§ **What to produce**: Reply only with how many lines below contain "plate".

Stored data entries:
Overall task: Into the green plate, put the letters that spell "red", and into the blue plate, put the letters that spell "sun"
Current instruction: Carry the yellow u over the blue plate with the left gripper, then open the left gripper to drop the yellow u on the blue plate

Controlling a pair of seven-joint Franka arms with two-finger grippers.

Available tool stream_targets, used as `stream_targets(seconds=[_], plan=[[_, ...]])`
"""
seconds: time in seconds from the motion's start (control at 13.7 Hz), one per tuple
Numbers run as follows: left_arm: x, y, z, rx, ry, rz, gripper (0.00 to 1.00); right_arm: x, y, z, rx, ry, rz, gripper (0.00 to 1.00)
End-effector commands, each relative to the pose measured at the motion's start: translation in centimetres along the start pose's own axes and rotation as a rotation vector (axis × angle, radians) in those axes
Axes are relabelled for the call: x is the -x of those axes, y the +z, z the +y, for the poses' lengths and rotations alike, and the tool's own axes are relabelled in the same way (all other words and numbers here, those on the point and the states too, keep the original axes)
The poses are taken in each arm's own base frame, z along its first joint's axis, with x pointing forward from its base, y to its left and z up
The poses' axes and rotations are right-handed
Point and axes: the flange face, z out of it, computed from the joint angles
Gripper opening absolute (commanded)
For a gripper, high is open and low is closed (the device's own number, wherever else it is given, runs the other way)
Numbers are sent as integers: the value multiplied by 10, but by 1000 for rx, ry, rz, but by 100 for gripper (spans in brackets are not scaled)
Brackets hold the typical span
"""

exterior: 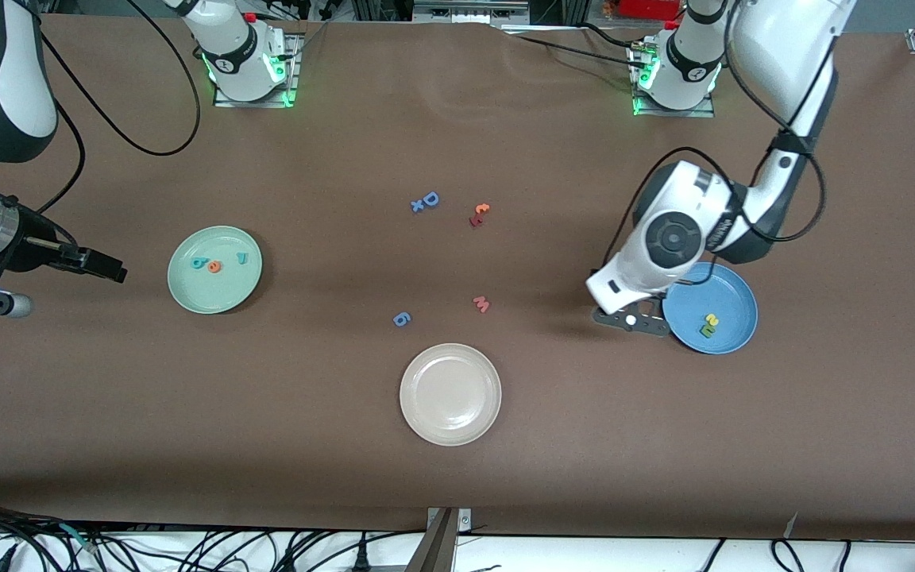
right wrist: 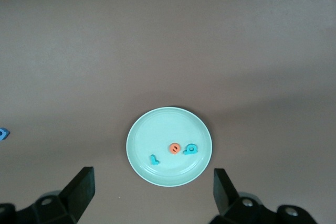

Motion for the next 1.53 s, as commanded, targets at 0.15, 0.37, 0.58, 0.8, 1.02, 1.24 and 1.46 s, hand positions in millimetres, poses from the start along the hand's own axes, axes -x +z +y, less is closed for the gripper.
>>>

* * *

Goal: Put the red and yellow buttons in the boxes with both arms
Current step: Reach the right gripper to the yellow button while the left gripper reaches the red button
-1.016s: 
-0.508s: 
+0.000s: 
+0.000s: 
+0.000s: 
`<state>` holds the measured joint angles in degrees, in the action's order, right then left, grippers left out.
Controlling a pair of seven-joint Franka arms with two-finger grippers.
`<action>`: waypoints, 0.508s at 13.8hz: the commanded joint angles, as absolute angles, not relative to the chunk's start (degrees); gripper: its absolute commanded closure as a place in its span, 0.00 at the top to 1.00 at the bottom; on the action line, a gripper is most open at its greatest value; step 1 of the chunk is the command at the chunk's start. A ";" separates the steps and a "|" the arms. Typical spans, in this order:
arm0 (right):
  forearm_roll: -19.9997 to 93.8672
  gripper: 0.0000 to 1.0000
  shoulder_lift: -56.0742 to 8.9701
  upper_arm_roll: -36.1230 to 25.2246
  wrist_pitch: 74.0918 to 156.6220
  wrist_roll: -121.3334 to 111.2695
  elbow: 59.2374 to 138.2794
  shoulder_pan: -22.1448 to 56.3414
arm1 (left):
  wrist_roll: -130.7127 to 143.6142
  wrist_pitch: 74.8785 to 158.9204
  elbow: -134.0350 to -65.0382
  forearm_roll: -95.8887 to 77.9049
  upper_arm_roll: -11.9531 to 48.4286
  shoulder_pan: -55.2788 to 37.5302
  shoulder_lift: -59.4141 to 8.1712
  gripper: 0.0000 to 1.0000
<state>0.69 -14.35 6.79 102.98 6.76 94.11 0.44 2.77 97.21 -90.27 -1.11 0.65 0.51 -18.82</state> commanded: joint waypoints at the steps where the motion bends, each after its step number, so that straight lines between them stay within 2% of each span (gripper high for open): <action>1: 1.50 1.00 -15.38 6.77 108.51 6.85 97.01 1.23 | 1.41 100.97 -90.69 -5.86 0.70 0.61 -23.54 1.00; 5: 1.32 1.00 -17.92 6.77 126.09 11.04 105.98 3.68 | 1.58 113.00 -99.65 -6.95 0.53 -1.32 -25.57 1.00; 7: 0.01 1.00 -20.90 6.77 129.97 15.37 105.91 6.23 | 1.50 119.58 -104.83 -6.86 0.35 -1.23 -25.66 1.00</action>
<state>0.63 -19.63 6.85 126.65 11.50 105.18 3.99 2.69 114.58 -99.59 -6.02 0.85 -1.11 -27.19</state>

§ **Solution for this exercise**: 2